After locating the line that contains "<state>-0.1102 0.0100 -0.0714" in the records below, write out exactly that line and each line after it through the one that contains "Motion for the", and nothing else.

_GIVEN INFORMATION_
....
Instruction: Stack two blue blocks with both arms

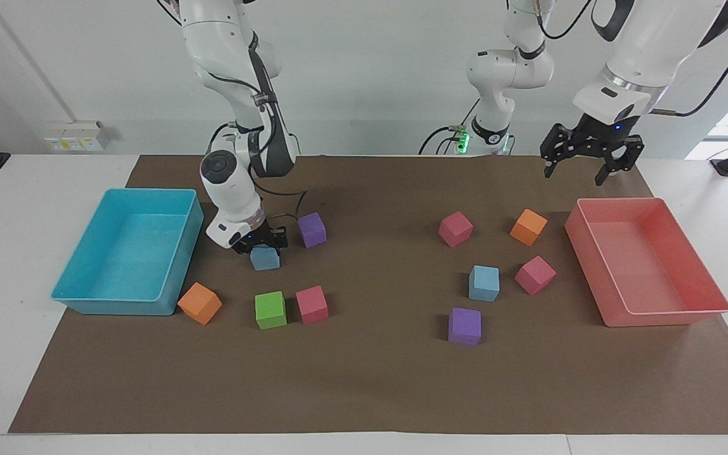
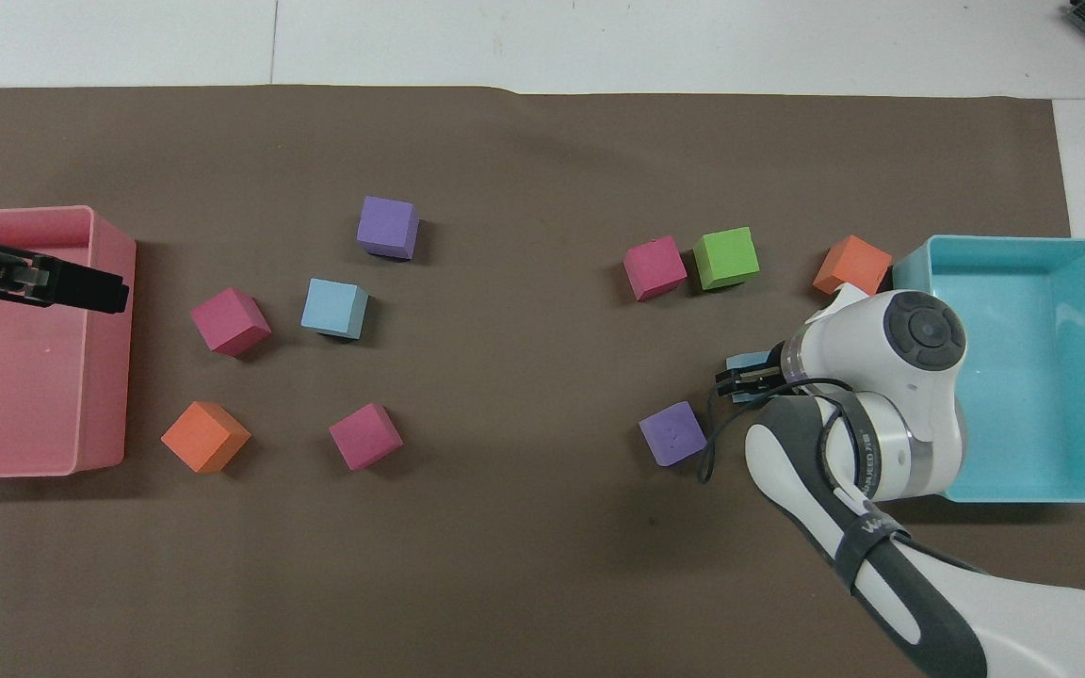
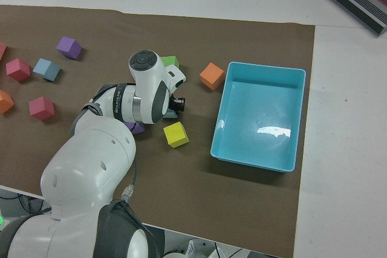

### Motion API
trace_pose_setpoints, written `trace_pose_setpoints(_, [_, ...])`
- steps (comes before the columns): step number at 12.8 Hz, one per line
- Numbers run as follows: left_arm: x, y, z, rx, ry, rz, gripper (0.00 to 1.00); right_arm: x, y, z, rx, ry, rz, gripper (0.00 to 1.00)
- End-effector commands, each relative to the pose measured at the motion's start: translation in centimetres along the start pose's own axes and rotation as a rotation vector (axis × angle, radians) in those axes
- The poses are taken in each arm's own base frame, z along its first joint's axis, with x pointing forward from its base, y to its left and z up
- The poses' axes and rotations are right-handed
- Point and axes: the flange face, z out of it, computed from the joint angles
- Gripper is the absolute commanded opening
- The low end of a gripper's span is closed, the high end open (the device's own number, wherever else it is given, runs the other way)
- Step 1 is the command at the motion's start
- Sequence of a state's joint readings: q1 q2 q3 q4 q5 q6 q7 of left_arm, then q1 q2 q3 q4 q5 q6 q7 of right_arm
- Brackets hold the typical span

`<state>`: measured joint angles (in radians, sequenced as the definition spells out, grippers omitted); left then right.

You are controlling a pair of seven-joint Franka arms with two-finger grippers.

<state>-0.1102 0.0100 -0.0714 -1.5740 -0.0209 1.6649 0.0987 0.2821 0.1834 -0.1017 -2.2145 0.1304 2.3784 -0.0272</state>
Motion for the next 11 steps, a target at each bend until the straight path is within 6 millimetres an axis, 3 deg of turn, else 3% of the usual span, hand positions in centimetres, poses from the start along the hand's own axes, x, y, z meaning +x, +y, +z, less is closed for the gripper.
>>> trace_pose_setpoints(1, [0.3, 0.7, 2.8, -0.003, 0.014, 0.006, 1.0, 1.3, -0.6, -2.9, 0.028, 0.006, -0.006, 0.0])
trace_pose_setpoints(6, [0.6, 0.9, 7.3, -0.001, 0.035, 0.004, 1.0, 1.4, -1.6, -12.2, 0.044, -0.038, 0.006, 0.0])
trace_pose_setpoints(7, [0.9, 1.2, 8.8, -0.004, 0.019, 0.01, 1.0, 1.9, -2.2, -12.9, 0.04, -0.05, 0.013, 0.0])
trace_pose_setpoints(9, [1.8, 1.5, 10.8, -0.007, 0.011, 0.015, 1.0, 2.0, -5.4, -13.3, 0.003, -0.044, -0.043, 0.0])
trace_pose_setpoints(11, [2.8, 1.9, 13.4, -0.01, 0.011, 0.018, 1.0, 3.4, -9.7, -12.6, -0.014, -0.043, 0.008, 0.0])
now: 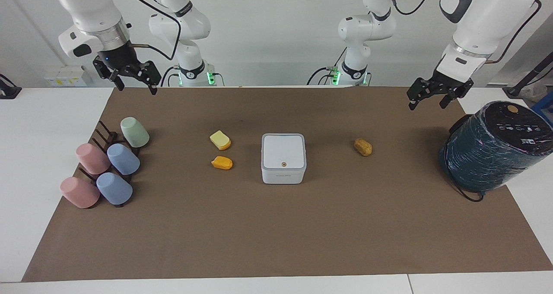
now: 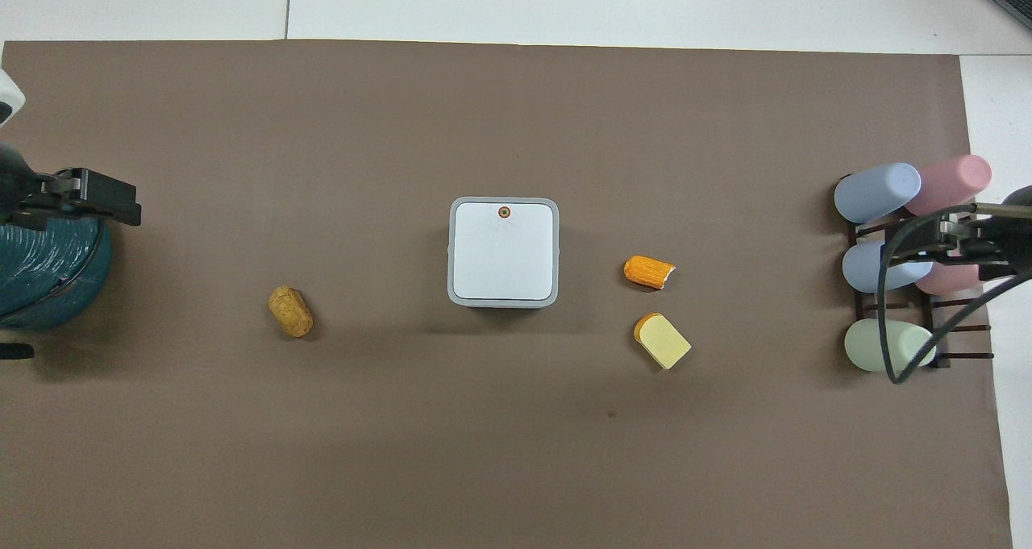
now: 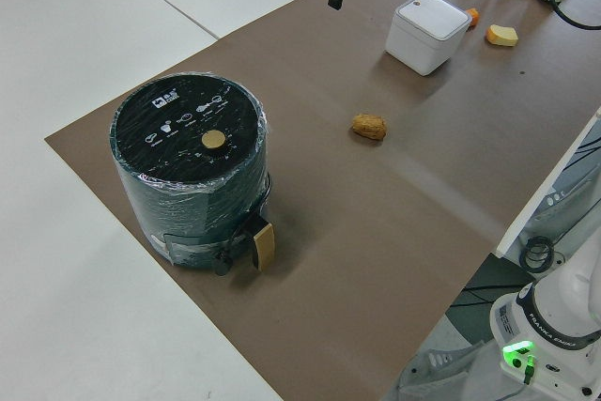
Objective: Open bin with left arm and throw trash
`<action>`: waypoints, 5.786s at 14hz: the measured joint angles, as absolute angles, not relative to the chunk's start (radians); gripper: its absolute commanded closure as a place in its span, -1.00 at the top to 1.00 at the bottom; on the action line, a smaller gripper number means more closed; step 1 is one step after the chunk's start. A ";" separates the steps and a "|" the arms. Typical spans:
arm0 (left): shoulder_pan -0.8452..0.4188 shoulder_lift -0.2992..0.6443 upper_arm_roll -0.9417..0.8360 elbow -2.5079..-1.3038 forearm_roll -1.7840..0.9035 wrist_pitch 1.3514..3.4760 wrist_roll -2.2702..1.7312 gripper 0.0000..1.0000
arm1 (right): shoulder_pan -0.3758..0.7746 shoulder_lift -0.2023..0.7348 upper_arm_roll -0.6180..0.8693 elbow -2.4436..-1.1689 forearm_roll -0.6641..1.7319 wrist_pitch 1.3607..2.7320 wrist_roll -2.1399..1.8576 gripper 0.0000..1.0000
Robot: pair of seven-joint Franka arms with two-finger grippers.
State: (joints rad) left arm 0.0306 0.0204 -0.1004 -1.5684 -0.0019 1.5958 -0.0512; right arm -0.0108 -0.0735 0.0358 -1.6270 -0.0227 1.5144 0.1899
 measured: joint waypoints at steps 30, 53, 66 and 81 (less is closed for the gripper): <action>-0.476 0.189 -0.129 -1.852 -0.074 2.428 -0.798 -0.92 | -0.005 -0.109 0.039 -1.785 0.001 1.673 0.190 1.00; -0.305 0.325 -0.102 -1.462 -0.077 1.920 -0.650 0.56 | 0.317 0.167 0.048 -2.260 0.010 2.420 0.256 1.00; -0.147 0.108 -0.092 -2.024 0.046 2.071 -0.287 1.00 | 0.341 0.075 0.039 -2.290 0.010 2.309 0.250 -1.00; -0.118 0.030 -0.096 -2.350 0.046 2.421 -0.335 0.32 | 0.372 0.248 0.048 -1.808 0.375 2.450 0.688 -1.00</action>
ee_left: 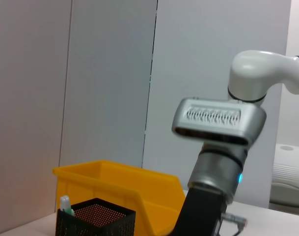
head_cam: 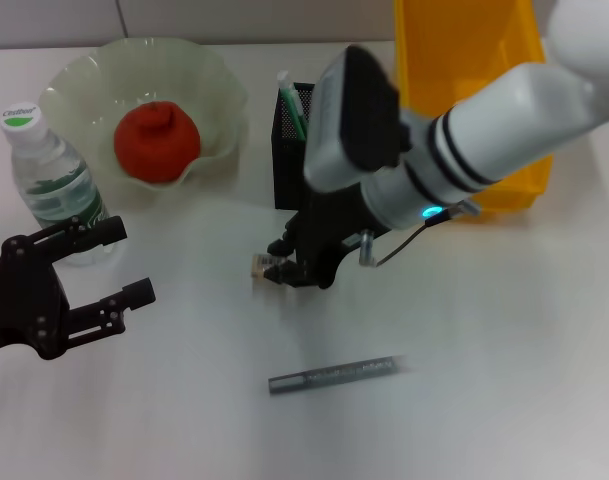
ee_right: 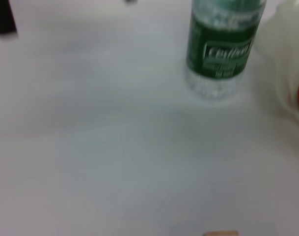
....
_TASK RESPONSE_
<state>-0.1102 0.0100 -0.0714 -1.5740 -0.0209 1.6649 0.0987 0.2821 0.1834 -0.1017 -2.2145 0.1304 2.3784 -0.0272</state>
Motion for the next 11 steps, a target at each bend until the straight path is within 6 millimetres an axis, 3 deg of turn, else 3% of the usual span, hand positions in centimetres, poses from the start along the hand's own axes, x, y, z meaning +x, +y, +z, less is closed for the gripper.

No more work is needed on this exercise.